[Data entries]
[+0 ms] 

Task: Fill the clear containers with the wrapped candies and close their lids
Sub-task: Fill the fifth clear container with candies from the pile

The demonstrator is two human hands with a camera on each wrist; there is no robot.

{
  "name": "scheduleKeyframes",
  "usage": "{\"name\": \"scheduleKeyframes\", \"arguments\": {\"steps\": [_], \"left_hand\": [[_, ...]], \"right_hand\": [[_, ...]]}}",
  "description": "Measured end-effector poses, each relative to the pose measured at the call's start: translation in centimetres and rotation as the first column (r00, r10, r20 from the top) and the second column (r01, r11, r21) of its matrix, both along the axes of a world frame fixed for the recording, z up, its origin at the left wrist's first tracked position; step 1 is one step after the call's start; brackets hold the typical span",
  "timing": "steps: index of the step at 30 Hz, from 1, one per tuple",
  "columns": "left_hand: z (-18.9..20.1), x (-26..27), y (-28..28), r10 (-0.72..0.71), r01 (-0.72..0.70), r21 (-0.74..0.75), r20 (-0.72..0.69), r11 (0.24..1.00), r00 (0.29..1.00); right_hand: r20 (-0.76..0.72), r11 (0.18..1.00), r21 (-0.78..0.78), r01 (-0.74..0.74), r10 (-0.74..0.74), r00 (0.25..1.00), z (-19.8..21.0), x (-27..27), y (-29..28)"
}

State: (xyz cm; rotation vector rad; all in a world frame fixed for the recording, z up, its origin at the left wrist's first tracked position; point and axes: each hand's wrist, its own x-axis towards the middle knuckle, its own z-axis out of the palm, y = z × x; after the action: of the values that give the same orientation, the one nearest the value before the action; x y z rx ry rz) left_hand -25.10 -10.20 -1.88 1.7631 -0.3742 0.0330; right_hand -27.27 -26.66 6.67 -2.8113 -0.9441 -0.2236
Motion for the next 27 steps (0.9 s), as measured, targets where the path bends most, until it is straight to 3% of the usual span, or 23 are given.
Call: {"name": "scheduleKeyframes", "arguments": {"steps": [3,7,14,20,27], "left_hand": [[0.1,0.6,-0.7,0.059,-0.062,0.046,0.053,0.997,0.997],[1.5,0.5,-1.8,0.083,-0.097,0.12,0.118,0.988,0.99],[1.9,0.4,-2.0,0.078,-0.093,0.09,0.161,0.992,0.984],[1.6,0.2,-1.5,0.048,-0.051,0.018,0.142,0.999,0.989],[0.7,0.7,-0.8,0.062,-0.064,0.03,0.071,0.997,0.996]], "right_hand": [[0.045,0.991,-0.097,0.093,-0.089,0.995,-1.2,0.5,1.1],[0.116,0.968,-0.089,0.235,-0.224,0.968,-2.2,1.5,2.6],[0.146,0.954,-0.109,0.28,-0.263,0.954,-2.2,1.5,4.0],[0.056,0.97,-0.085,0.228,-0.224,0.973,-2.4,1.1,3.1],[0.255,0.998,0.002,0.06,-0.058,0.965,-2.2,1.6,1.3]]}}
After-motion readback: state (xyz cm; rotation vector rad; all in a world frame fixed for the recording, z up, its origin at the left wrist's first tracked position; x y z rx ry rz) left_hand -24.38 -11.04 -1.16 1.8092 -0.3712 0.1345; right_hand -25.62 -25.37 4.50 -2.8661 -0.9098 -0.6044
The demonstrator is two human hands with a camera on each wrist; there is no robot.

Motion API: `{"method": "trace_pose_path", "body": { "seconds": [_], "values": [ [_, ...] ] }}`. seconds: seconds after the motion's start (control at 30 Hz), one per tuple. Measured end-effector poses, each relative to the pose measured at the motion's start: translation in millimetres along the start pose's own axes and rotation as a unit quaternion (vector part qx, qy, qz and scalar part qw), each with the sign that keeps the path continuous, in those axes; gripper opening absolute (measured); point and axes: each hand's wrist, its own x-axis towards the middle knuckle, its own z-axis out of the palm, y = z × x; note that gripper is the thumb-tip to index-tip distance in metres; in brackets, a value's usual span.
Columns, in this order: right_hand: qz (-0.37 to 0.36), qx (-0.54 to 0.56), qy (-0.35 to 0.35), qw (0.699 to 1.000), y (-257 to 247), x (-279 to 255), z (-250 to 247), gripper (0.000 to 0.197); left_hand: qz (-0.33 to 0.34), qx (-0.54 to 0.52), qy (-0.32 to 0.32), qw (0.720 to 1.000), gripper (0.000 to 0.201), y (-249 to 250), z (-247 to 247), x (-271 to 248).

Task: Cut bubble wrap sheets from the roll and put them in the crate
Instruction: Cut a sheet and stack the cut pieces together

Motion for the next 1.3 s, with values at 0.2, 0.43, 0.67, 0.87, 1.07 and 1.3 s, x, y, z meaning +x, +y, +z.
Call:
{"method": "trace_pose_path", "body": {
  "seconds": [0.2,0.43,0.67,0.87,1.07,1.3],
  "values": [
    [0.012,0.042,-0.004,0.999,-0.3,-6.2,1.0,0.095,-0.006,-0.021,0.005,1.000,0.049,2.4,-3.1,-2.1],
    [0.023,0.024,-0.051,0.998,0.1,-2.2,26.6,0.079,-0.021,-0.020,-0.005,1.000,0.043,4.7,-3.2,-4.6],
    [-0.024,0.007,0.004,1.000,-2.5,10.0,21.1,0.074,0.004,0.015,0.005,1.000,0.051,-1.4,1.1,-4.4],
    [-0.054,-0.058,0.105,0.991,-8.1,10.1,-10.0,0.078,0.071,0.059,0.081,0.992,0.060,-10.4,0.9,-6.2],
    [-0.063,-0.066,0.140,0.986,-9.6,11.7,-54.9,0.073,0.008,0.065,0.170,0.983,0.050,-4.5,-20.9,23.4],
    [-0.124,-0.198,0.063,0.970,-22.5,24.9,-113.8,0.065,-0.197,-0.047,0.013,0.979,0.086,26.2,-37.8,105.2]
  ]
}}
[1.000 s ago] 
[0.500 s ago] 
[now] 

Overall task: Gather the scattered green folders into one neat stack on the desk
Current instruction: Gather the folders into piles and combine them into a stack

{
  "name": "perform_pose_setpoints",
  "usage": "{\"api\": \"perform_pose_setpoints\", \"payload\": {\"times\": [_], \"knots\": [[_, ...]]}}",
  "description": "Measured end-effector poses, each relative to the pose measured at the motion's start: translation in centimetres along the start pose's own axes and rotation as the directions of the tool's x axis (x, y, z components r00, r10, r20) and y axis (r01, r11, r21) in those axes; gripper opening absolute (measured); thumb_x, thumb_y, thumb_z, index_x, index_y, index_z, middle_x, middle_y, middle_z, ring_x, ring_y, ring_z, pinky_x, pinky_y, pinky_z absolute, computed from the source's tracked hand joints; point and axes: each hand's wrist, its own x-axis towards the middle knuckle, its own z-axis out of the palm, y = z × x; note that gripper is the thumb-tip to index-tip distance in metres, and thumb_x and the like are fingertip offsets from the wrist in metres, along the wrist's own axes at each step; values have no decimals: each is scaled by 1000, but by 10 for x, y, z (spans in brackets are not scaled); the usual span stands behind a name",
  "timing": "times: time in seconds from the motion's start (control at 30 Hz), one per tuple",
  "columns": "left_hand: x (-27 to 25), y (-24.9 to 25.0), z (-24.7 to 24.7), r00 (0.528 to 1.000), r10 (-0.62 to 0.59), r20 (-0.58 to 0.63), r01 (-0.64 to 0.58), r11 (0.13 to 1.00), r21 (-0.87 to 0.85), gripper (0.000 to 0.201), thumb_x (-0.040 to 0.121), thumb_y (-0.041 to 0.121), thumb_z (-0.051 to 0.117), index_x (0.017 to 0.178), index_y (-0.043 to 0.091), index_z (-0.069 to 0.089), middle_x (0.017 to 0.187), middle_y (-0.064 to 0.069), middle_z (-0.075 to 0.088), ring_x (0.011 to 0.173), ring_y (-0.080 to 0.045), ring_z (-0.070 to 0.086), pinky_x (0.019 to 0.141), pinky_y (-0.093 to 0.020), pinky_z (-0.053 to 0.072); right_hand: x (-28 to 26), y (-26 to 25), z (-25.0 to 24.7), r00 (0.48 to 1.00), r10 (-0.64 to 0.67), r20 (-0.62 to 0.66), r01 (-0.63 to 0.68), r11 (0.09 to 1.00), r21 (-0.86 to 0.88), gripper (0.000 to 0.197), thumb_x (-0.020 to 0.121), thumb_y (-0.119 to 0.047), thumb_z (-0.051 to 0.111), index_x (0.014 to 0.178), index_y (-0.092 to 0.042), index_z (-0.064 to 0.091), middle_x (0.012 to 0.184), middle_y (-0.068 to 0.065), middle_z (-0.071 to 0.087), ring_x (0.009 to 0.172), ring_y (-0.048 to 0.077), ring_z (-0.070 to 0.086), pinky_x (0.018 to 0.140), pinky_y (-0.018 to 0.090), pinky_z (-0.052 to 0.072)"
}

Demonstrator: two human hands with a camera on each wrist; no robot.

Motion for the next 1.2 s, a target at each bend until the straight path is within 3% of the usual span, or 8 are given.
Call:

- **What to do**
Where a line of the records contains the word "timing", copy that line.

- **Task result**
  "timing": "steps: index of the step at 30 Hz, from 1, one per tuple",
  "timing": "times: time in seconds from the motion's start (control at 30 Hz), one per tuple",

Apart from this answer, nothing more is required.